It’s Groundhog Day. I’ve been repeating, repeating, repeating the same patterns for a while now and not achieving. Hmmm.
What is my happiness? What is The American Dream?
Is it writing all day long? No responsibility? No man? No work? No money? No children? No friends? Death? I am dead right now. But I am still breathing. Does anything fulfill me anymore? What comes after death? Is life meaningless?
My downfall began when I left a man who loved me because I thought he didn’t love me. Does that make any sense? I left, thinking that I would find greener grass elsewhere. Then I started digging a hole in the new grass. I bought a condo. I incorporated a business. Got myself into a deep hole of debt, American style.
Can I just get through one day without feeling like it should be the best day of my life?
Why do I feel like I should be busy, running around to achieve this or that?
The pursuit of happiness.
I really did want to own real estate. So I do now.
I really did want to have my own business. So I have one now.

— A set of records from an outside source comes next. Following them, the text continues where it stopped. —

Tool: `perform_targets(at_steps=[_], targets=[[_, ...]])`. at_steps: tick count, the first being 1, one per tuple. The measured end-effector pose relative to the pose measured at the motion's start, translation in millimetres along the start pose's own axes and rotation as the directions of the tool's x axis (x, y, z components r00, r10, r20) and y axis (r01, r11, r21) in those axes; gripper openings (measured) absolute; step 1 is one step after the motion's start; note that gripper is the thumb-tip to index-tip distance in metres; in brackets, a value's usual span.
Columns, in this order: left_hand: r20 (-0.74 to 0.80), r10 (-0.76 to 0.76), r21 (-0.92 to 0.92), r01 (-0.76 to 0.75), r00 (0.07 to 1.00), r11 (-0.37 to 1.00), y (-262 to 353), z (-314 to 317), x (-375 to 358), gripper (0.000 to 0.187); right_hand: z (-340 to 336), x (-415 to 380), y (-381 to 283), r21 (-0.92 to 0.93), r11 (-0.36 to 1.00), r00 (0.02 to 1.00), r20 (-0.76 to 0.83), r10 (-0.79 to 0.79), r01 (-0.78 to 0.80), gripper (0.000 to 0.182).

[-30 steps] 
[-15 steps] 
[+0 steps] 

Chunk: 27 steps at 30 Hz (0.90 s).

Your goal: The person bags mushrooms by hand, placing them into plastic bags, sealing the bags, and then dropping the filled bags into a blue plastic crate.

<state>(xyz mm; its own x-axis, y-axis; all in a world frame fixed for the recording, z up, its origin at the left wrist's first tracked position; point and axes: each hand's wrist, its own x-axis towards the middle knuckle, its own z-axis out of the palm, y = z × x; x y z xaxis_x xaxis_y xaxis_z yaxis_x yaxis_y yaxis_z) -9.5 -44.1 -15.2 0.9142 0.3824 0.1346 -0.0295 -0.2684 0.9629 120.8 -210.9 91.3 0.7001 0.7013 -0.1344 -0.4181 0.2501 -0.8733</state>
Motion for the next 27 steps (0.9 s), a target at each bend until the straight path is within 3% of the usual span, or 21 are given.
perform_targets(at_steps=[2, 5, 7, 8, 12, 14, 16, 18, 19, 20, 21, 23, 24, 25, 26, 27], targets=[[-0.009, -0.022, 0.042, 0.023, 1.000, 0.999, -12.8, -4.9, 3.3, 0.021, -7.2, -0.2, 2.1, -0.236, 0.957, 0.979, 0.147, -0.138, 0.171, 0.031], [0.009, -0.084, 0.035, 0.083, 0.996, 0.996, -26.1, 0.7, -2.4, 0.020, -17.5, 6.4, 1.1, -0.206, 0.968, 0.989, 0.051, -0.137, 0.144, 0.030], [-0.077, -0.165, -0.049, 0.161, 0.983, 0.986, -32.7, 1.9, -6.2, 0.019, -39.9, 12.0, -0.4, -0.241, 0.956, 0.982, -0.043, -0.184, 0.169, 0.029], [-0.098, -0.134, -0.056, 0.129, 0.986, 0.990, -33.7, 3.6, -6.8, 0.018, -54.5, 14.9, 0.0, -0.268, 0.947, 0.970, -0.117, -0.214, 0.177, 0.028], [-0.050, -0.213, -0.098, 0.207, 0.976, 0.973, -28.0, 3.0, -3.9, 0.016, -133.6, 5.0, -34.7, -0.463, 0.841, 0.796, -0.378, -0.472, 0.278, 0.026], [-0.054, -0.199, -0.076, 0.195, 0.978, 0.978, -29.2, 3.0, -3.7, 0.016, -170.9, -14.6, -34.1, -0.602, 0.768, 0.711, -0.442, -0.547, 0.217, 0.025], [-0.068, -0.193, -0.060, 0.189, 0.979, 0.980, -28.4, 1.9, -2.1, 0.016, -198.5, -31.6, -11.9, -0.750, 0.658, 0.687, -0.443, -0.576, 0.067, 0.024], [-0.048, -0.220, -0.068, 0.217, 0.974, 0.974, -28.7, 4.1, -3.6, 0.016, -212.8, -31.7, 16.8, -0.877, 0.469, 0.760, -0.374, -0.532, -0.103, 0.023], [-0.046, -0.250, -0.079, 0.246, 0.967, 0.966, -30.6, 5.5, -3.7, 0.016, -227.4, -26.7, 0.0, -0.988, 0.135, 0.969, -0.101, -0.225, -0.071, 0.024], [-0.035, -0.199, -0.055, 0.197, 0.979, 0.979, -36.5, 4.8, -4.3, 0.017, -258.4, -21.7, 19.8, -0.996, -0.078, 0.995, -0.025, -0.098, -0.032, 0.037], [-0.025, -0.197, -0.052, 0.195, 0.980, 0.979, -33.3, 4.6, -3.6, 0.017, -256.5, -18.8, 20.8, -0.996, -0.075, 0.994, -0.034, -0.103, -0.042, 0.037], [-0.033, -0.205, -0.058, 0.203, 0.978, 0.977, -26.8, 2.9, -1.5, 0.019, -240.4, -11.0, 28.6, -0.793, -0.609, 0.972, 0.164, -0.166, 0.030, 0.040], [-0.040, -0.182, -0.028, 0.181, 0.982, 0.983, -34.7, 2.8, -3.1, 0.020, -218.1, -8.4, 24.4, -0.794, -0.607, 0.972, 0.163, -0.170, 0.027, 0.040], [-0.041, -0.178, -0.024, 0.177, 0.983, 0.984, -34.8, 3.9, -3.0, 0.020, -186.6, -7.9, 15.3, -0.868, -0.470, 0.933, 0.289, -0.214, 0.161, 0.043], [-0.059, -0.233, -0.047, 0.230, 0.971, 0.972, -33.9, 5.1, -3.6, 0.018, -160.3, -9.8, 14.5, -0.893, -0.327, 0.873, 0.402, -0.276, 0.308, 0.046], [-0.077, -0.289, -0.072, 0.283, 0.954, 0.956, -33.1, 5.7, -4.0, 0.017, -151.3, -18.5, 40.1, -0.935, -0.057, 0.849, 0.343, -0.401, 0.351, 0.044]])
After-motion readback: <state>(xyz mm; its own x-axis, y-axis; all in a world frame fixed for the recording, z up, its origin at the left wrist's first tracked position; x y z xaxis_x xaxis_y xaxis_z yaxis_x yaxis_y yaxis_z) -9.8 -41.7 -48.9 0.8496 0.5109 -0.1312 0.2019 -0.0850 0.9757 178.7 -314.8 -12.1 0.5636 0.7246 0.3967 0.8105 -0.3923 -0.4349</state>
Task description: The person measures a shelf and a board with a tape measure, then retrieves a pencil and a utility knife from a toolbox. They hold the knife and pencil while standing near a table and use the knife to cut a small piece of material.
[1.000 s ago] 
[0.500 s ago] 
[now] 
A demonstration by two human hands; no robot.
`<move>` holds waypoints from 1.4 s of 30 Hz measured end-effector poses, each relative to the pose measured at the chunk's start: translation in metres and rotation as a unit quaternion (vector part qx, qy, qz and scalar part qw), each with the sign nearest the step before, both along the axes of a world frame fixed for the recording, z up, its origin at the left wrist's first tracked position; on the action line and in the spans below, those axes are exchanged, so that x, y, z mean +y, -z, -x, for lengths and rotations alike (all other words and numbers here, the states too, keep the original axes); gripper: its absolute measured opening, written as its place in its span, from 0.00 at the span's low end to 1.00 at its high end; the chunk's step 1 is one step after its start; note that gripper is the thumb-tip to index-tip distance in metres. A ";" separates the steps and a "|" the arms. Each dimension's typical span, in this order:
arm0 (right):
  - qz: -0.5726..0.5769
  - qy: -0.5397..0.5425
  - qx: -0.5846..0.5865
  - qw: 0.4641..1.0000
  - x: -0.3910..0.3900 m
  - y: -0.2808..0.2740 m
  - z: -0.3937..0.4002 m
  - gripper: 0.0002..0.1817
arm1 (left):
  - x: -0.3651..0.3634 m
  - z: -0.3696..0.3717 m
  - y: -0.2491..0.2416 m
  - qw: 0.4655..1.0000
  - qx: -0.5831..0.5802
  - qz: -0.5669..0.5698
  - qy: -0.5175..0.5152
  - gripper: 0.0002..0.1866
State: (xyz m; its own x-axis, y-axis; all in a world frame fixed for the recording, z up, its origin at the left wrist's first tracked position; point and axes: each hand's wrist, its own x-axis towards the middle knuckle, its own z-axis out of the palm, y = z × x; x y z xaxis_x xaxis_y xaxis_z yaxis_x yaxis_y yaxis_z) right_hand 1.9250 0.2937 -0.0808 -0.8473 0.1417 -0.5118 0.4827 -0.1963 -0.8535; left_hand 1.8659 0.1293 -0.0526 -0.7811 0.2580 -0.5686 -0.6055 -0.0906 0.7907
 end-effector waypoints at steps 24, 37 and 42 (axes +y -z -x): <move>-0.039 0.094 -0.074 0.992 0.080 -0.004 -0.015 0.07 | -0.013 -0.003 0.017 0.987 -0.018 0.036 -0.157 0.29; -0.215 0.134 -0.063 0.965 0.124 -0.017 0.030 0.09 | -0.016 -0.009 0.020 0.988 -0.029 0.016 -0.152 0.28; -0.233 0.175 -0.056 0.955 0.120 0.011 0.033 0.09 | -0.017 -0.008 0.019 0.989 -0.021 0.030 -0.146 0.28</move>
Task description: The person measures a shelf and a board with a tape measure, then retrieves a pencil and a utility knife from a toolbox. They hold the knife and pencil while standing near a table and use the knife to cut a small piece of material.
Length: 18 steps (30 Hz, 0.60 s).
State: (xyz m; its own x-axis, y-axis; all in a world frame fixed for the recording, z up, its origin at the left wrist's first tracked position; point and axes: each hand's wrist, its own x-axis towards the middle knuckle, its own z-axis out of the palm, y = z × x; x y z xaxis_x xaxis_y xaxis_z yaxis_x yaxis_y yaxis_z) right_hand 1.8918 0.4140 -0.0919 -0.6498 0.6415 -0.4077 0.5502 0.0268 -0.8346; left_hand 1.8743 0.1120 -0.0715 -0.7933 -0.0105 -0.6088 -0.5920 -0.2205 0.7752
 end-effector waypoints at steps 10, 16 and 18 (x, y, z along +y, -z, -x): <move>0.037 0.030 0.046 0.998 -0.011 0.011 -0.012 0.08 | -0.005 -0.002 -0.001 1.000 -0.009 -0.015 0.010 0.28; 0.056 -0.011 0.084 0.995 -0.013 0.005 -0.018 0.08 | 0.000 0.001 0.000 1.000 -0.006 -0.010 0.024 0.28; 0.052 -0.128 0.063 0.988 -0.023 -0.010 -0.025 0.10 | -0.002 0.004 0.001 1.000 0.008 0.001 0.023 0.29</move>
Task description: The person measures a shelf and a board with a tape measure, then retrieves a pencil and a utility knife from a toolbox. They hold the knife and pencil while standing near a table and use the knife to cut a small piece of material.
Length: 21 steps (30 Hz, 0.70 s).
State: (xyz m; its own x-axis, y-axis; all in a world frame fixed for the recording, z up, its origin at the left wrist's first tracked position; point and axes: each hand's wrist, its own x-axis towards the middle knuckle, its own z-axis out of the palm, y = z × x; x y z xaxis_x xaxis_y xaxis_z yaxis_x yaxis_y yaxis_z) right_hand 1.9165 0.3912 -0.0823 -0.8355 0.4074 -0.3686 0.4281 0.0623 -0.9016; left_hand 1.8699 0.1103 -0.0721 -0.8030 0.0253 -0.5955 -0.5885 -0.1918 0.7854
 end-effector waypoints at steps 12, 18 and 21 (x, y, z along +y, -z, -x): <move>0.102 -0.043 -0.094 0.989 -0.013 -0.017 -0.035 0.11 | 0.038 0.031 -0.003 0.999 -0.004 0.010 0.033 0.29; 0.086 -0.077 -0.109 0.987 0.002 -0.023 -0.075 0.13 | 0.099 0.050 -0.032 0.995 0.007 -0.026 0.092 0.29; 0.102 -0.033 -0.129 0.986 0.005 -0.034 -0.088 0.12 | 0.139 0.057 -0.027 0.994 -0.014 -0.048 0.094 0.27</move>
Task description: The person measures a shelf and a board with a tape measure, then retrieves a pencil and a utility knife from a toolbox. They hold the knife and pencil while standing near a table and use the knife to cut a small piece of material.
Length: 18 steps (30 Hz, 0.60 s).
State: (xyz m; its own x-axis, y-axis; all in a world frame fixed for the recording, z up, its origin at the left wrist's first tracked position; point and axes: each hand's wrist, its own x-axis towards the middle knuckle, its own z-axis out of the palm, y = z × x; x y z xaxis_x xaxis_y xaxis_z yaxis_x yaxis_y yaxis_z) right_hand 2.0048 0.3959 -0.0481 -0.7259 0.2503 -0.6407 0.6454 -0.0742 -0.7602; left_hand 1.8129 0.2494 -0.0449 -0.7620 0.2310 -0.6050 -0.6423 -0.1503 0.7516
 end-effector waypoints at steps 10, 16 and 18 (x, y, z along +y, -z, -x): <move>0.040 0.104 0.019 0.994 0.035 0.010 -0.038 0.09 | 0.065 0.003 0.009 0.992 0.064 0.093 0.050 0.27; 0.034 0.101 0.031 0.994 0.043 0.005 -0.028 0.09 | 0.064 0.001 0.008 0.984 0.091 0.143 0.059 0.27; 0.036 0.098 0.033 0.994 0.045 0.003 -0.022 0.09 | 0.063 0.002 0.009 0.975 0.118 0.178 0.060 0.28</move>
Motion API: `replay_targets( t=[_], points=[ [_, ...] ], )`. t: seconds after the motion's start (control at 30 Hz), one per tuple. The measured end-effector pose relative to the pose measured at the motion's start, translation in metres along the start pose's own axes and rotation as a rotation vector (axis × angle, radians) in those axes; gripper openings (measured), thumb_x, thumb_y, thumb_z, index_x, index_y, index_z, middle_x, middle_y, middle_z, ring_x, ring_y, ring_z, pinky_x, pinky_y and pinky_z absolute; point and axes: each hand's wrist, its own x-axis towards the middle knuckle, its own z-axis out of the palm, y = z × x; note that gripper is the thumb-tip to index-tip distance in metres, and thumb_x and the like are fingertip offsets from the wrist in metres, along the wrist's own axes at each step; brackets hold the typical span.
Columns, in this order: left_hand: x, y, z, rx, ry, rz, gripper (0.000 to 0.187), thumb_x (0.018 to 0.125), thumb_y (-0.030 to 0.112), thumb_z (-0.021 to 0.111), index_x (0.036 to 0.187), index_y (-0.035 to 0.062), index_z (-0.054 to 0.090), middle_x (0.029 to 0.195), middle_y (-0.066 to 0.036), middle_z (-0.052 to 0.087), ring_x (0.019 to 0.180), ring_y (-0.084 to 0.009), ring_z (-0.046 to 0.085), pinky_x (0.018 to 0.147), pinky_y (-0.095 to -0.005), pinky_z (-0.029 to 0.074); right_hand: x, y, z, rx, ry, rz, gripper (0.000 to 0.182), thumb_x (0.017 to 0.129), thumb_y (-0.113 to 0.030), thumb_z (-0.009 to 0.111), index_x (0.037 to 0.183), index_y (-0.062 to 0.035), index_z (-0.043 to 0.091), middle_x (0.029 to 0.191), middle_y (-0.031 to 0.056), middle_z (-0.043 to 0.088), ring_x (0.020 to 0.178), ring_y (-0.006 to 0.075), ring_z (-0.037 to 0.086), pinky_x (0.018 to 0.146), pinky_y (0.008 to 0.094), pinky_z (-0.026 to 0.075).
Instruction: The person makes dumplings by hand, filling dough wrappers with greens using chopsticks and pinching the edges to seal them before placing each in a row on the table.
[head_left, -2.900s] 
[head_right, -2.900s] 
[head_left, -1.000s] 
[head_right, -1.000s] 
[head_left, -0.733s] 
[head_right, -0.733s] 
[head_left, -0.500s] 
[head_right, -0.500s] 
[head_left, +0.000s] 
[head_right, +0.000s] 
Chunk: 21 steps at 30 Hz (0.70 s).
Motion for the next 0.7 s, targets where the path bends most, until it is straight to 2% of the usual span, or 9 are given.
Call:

I really do want to earn an MFA in creative writing. So I am applying for it now.
I really do want to pay back my debt.
So I am working jobs that will pay me to do what I know how to do.
I really do want to have an art show during Art Basel. So I am creating something…I don’t know what.
I really do want to have a husband. Who is he? And do I first need to be a worthy wife? I wasn’t a good wife to any of the previous men I had. Why? I guess I wasn’t ready. Am I ready now? No. One thing at a time. Take a deep breath. You are not dead. You are still alive.
My father said he didn’t find his place in the world until he started working for the NYPD in his late 20s. Shortly thereafter he met the woman of his dreams. Forty-one years later they are still together. And they still love each other, for better or for worse. They have an amazing story in my eyes. Against all odds, they wanted to be with each other.
“When I saw her, I just wanted to be with her,” he says to me sitting across our kitchen table in the house of his dreams on a four-acre property in Central Florida. My parents’ American Dream.
What is mine? I bought real estate and it doesn’t seem so much like a dream. I am alone. My work has dried up. What is the American Dream in the 21st century? Is it dead?
Life was easier when I had one identity. My name was Melanie Feliciano. I grew up in Long Island and became a writer and a traveler. When I came to Miami, I met an artist who had changed his name from Jason to Clutch. He told me he was attracted to me. The man I had fallen in love with on a bus in San Francisco was ignoring me and didn’t seem interested in being with me anymore. His eyes were constantly wandering toward the many fine asses in My Ami.
So, I latched on to the bone being thrown my way. It was fun for a while. But then the fun ended. This man’s values were different from the ones I learned in my sheltered Long Island home. So now I am alone. There are no bones for me to latch on to.
So, I look in the mirror. Who do I see? I come to no conclusions. Should I eat a mushroom like Alice in Wonderland? Or is this false? I need a spiritual life-line.
How do I practice patience?
The Bible. I read from the Book of James.
⁃ “Consider it pure joy, my brothers, whenever you face trials of many kinds, because you know that the testing of your faith develops perseverance. Perseverance must finish its work so that you may be mature and complete, not lacking anything. If any of you lacks wisdom, he should ask God, who gives generously to all without finding fault, and it will be given to him. But when he asks, he must believe and not doubt, because he who doubts is like a wave of the sea, blown and tossed by the wind. That man should not think he will receive anything from the Lord; he is a double-minded man, unstable in all he does.”